The leadership of Podemos, except for the leaders who were also candidates, has opted for a low profile in the campaign until Belarra multiplied his presence, in the intermediate stretch. Various allies of Sumar accused them of sitting idle, of not fighting at the risk that the PP and Vox would form a government, while the purples claimed to have been “made invisible”, assuring that the second vice president had “resigned” from feminism. With Belarra at the helm, they vindicated Montero, his legacy, and even the “historical responsibility of his militancy.”.
Iglesias broke in to charge against Díaz's strategy, which Podemos had already identified as wrong, some time ago. They are convinced that, with a much more combative speech in substance and form, they would have achieved a better result.. And there, the rest of Sumar's allies deny the greatest.
They understand that, without the difficult confluence achieved, without Díaz's leadership, the result would have been devastating for the left.. More, if possible, after the debacle in the regional and municipal elections, in which Podemos was expelled from parliaments such as Madrid or Valencia. Compromís accused the coup; the commons lost the Barcelona City Council, and Más Madrid fell back in the city council, but grew in the Assembly. The setback was especially serious for the purple. “They do not connect with people on the street, who are very happy about what happened,” they abound.
On election night, a large part of these leaders assumed that Podemos and Montero herself, who withdrew from the public spotlight to focus solely on her ministry after being excluded from the lists, would not have space to fight internally.. At least, not while there was the slightest option of reissuing the coalition government. they were wrong.
Belarra's speech at the closing of the campaign, last Friday, caused discomfort, but they chose to remain silent. And it is what they want to continue doing, although they assume that the darts of Podemos will continue. That the purple formation claims its autonomy within the parliamentary group is expected, but other Sumar forces recall that, if they leave the parliamentary group in Congress, they will lose 23% of the resources that correspond to them by the coalition agreement. Coexistence, they understand, is necessary for the left. And Podemos argues that it demands exactly the same as Compromís or the commons, which in the last legislature enjoyed freedom to vote on an issue as sensitive as the PSOE bill to prohibit prostitution and reinforce the punishment of whoremongers.

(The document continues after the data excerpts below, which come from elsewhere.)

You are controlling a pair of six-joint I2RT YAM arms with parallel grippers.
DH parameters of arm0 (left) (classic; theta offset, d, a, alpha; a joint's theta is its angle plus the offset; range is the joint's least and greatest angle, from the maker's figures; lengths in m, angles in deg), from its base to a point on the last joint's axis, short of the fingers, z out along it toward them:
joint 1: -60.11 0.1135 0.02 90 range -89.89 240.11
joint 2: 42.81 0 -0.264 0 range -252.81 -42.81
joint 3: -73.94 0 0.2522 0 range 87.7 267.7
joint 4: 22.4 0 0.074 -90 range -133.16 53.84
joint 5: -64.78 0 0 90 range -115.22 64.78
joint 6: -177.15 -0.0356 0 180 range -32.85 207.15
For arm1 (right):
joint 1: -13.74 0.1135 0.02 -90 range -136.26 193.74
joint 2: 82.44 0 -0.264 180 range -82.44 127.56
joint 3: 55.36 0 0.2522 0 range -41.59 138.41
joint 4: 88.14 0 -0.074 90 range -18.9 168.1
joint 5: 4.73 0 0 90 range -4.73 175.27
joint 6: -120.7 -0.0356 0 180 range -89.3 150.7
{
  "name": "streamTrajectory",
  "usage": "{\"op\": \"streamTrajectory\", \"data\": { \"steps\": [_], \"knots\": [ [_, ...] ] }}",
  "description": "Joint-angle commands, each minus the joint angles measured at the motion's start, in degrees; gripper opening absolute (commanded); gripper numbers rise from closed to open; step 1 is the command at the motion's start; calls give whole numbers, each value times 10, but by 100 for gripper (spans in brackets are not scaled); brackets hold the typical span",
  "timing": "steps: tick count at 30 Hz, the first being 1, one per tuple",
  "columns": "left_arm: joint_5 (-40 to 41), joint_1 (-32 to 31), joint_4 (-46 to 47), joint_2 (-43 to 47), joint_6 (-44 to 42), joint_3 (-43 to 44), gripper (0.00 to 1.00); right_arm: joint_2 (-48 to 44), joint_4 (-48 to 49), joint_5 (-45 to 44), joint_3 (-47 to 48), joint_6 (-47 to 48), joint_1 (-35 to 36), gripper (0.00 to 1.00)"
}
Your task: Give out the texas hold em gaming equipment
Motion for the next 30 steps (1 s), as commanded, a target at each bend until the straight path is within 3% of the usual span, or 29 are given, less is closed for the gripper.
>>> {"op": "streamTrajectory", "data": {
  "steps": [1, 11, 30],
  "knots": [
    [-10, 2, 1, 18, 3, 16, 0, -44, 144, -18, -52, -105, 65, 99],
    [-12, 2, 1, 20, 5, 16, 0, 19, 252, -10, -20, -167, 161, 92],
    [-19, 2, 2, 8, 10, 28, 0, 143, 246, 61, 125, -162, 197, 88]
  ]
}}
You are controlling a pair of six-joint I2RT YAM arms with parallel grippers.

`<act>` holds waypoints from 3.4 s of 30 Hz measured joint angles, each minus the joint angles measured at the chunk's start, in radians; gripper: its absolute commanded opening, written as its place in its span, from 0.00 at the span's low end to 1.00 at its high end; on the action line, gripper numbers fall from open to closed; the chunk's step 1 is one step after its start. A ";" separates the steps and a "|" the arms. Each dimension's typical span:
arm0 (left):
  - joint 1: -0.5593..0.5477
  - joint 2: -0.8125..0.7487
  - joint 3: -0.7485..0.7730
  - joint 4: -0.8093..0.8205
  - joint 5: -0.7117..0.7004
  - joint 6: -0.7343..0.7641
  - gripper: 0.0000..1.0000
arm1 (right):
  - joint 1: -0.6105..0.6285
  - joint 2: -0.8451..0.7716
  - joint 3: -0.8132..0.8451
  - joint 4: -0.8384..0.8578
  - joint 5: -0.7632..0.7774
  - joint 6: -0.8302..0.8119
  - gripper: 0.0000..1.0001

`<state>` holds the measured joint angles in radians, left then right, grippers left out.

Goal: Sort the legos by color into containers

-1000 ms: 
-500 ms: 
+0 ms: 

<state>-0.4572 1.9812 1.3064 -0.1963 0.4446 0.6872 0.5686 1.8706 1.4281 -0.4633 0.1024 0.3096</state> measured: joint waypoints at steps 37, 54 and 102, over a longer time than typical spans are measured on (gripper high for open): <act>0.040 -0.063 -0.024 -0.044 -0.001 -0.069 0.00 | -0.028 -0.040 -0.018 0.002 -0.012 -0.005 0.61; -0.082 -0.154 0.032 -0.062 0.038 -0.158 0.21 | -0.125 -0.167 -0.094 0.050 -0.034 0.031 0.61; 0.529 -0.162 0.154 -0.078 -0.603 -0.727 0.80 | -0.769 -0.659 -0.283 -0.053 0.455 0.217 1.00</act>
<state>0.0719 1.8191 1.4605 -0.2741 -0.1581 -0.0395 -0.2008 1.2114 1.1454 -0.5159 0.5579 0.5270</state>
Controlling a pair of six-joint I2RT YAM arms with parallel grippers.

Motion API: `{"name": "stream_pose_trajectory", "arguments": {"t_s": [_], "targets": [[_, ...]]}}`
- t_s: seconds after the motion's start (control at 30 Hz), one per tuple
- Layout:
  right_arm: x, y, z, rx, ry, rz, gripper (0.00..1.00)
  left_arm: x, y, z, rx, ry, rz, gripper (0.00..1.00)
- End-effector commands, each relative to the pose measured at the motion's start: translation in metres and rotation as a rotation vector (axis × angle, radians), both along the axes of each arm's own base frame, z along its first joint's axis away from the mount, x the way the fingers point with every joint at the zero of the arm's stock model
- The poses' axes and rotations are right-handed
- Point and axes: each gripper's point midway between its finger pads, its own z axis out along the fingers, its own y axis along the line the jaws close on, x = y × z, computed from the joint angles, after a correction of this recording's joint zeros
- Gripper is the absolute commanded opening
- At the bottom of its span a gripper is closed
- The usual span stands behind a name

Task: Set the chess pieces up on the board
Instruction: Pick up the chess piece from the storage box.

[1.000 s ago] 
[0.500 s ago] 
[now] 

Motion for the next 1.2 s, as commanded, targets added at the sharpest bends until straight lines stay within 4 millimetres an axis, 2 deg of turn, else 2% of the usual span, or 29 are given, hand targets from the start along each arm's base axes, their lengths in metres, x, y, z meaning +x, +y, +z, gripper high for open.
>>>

Díaz, who is not used to responding publicly on internal issues, gave Podemos the data of the “million votes” achieved, together with the IU, on March 28, in response to his criticism for having gone back to three million voters.. Such a forceful public response is not remembered, even after several cross-examinations in an interview in La Sexta, since Belarra claimed to continue negotiating the coalition agreement, at the beginning of June, when he also denounced that it did not guarantee the representativeness of Podemos.
On Wednesday, at his farewell as parliamentary spokesman for United We Can in the Lower House, Pablo Echenique, who will return to his position at the CSIC, declared himself “proud to have made a lot of noise”. It is precisely that noise, also their way of revealing internal fights, what they want to avoid in Sumar. Today they assume that they have it difficult, and choose to ignore them.